EXERCISE: Would you copy the records exactly, leaving the pictures out?

STORED DATA:
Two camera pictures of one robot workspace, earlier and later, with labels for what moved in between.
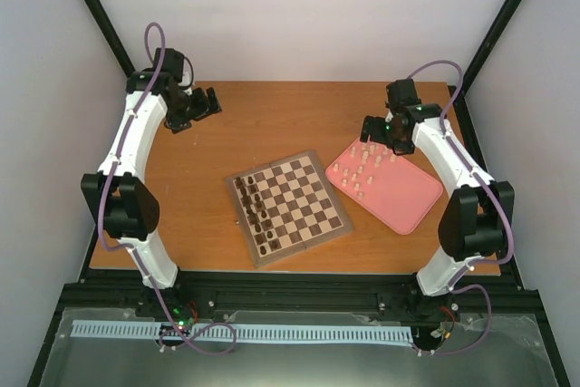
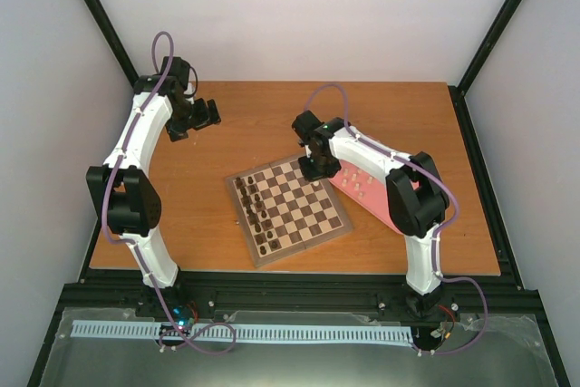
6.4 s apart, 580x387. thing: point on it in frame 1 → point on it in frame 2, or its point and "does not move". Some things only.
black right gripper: x=376 y=132 → x=311 y=176
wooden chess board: x=286 y=207 does not move
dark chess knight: x=260 y=238 does not move
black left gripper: x=204 y=108 → x=205 y=119
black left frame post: x=100 y=9 does not move
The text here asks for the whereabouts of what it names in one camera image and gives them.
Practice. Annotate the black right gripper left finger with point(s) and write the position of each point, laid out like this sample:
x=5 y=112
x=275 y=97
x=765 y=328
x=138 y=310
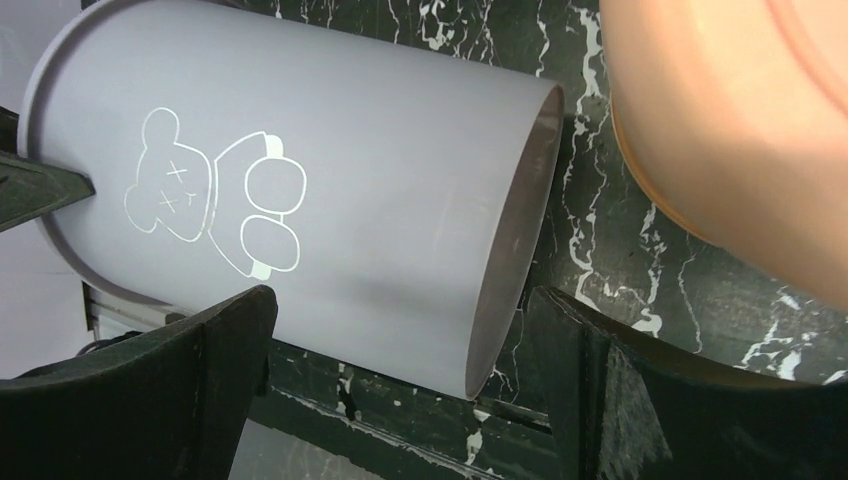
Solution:
x=170 y=403

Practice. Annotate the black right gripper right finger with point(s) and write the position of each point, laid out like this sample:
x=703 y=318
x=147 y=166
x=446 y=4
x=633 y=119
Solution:
x=625 y=405

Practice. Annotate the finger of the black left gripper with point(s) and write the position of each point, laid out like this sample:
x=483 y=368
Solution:
x=30 y=190

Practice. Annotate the grey plastic bucket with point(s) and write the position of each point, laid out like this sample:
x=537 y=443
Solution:
x=391 y=197

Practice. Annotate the orange plastic bucket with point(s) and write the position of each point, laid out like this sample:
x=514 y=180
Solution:
x=732 y=118

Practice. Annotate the black front mounting rail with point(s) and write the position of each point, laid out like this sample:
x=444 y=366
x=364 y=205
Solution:
x=322 y=418

RESPONSE AREA:
Two camera pictures of one robot workspace, earlier and later, with labels for what moved in between.
6.4 s apart, 580x387. thing: point on it in frame 1 → point on it in frame 2, or its point and "does not move". Some things only.
black right gripper: x=376 y=132 → x=311 y=176
wooden chess board: x=286 y=207 does not move
dark chess knight: x=260 y=238 does not move
black left gripper: x=204 y=108 → x=205 y=119
black left frame post: x=100 y=9 does not move
The text here asks for the whereabouts of what it names in one camera image and gives them.
Practice. Annotate the black right gripper left finger with point(s) and write the position of each point, laid out like this sample:
x=5 y=112
x=275 y=97
x=765 y=328
x=138 y=310
Solution:
x=170 y=403

Practice. Annotate the black right gripper right finger with point(s) and write the position of each point, laid out like this sample:
x=703 y=318
x=147 y=166
x=446 y=4
x=633 y=119
Solution:
x=625 y=405

Practice. Annotate the finger of the black left gripper with point(s) and write the position of each point, laid out like this sample:
x=483 y=368
Solution:
x=30 y=190

Practice. Annotate the grey plastic bucket with point(s) and write the position of each point, laid out like this sample:
x=537 y=443
Solution:
x=391 y=197

Practice. Annotate the orange plastic bucket with point(s) and write the position of each point, laid out like this sample:
x=514 y=180
Solution:
x=732 y=118

Practice. Annotate the black front mounting rail with point(s) and write the position of each point, laid out like this sample:
x=444 y=366
x=364 y=205
Solution:
x=322 y=418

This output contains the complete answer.